The ParkingLot holds a collection of parking spots. You should be comfortable with and follow the test driven format you've been using in the prior two parts. Make a new run configuration for this class that calls the main methods and tests your class.

Part 4: ParkingOfficer

The final class to implement is the ParkingOfficer. They are responsible for patroling the parking lot and issuing tickets to vehicles that violate the parking rules. Again you should follow the test driven development from the previous parts. Make a new run configuration for this class that calls the main methods and tests your class.

Make note that for patrolLot that you will not be able to do one thing until the main class is tied in during the next part. You won't be able to pause the officer as they patrol the lot and issue tickets. Either comment out this line, or leave it to be implemented once you've added in the main class.

Part 5: RITParking

You can now add the final two classes from the zip file into your project's source directory. Warning, do not modify the contents of either of these files!:

Since you incrementally developed all the other classes, these new classes should plug in with no errors. If you see any errors, make sure you first go back and verify that you followed the exact documentation for each class and method.

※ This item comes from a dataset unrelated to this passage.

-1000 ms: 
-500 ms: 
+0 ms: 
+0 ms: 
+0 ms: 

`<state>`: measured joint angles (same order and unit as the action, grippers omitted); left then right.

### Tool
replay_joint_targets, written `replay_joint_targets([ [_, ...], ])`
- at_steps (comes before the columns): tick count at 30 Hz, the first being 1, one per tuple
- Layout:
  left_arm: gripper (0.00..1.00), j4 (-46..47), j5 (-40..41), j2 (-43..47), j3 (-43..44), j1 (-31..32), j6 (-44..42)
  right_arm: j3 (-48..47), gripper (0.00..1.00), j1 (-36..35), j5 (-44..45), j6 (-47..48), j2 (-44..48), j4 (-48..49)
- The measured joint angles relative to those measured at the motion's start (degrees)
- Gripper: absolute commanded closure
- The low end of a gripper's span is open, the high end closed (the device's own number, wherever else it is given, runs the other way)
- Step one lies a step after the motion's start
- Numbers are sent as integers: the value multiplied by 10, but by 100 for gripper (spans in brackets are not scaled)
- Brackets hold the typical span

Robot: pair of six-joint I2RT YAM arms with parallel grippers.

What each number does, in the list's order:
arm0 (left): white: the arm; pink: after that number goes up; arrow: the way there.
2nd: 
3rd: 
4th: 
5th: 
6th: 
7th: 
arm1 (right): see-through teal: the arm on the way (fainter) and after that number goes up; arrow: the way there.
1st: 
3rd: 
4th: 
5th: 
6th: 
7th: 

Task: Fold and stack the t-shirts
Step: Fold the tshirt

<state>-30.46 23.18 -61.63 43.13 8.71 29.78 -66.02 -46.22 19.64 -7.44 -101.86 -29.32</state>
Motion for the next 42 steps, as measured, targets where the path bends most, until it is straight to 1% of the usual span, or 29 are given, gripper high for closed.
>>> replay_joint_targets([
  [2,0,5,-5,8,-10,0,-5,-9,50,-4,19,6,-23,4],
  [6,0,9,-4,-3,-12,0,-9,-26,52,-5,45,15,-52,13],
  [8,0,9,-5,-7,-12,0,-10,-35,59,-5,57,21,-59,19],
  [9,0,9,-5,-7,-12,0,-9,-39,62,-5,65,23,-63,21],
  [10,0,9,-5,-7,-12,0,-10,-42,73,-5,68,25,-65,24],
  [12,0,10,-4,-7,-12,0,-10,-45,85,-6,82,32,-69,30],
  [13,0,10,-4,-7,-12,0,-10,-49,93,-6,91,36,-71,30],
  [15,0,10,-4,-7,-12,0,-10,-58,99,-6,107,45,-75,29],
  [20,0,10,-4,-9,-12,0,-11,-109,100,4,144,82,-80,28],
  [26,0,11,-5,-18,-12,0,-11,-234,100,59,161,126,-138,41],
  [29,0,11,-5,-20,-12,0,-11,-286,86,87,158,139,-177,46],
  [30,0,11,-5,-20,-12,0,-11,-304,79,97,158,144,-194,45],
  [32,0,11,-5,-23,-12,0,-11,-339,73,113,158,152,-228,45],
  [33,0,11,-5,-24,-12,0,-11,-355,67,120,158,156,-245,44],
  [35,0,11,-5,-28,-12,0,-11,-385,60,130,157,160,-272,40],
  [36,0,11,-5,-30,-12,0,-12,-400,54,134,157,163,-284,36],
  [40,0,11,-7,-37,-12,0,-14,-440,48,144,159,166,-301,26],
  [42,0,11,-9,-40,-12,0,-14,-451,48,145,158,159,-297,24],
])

The main program runs the parking simulation. It can be run two ways:

  1. $ java RITParking
  2. $ java RITParking filename

With the first way, the user must enter all the commands for the simulation program from standard input. Since this can be quite laborious and time consuming, the second way allows you to put all the commands into a file and then use it instead. It is suggested that you make a top level directory called data where you can put your test files. In this case, when you run the main program you need to specify the file argument as data/filename.

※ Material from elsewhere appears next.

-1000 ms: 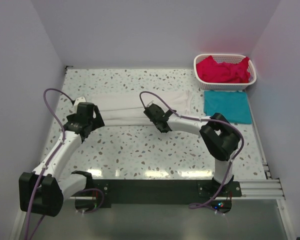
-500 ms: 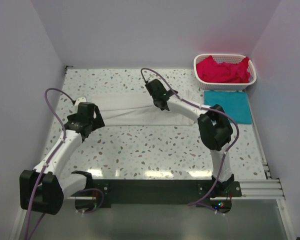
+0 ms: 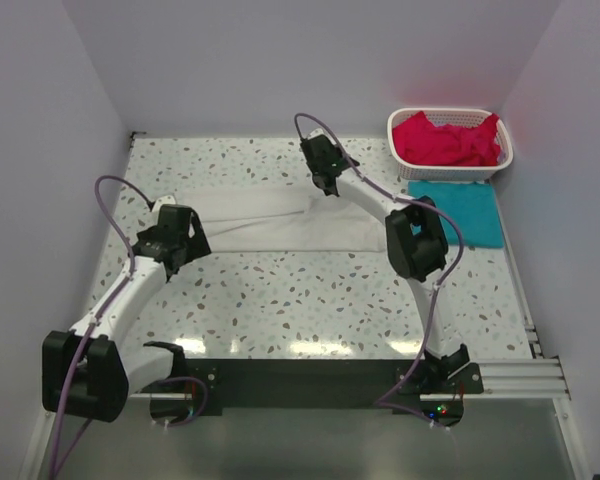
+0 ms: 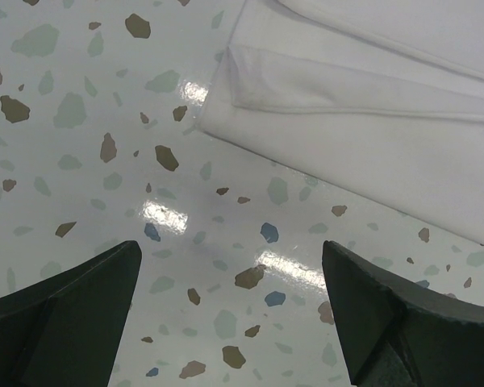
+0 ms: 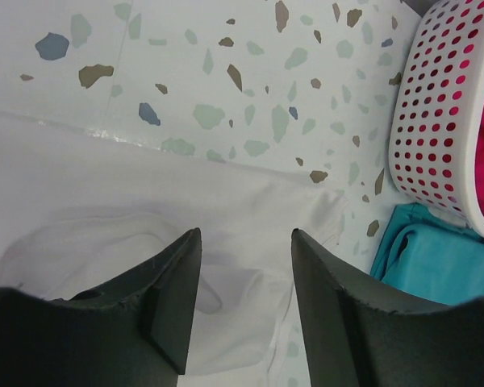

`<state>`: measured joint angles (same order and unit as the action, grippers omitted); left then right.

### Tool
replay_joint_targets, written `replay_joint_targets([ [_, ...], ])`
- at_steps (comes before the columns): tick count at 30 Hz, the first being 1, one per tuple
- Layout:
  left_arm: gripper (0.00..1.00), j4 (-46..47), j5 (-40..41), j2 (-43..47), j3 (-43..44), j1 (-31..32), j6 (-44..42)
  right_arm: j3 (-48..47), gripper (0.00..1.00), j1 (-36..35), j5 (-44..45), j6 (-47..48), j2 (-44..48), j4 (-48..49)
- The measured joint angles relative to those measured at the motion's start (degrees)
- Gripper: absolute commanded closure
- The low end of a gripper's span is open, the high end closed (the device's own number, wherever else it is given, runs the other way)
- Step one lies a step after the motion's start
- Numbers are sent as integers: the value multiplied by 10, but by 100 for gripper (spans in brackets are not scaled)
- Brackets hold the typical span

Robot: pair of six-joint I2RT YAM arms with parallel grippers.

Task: Fold and stack the t-shirts
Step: Fold the tshirt

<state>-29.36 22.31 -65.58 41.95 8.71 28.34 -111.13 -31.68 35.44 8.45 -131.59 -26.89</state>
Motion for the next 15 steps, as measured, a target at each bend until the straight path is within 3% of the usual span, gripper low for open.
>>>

The help command reveals the full list of commands the system accepts:

    - create lot #handicapped #reserved #general
        create a new lot with the different spots
    - create permit # HANDICAPPED|RESERVED|GENERAL
        create a new lot with the different spots
    - display lot
        print out the lot
    - display vehicles
    	print out all vehicles created
    - get spot #
    	get the vehicle in spot (if one exists)
    - help
    	this help message
    - issue permit # vehicle #
    	issue a previously created permit by id to a vehicle by plate
    - make vehicle #
    	create a new vehicle by plate
    - park vehicle # spot #
    	park a vehicle by plate in a spot by id
    - patrol lot
    	have officer patrol lot and issue tickets
    - remove vehicle #
	remove parked vehicle from lot by plate
    - quit
	end the simulation

We are providing you with one test file that exercises the majority of the system, test1.txt. The expected output should match our supplied output1.txt , except for the timestamp information. If you run this and you don't get the same output, it most likely means you did not do a thorough enough job of testing the individual classes you wrote. For any problems you find, you should go back to your test methods and improve them (part of your grade is based on how well your tests cases exercise the classes you wrote).

Submission

You should zip all of the Java source files in the src directory into a file named lab2.zip and submit it to the dropbox on MyCourses by the due date.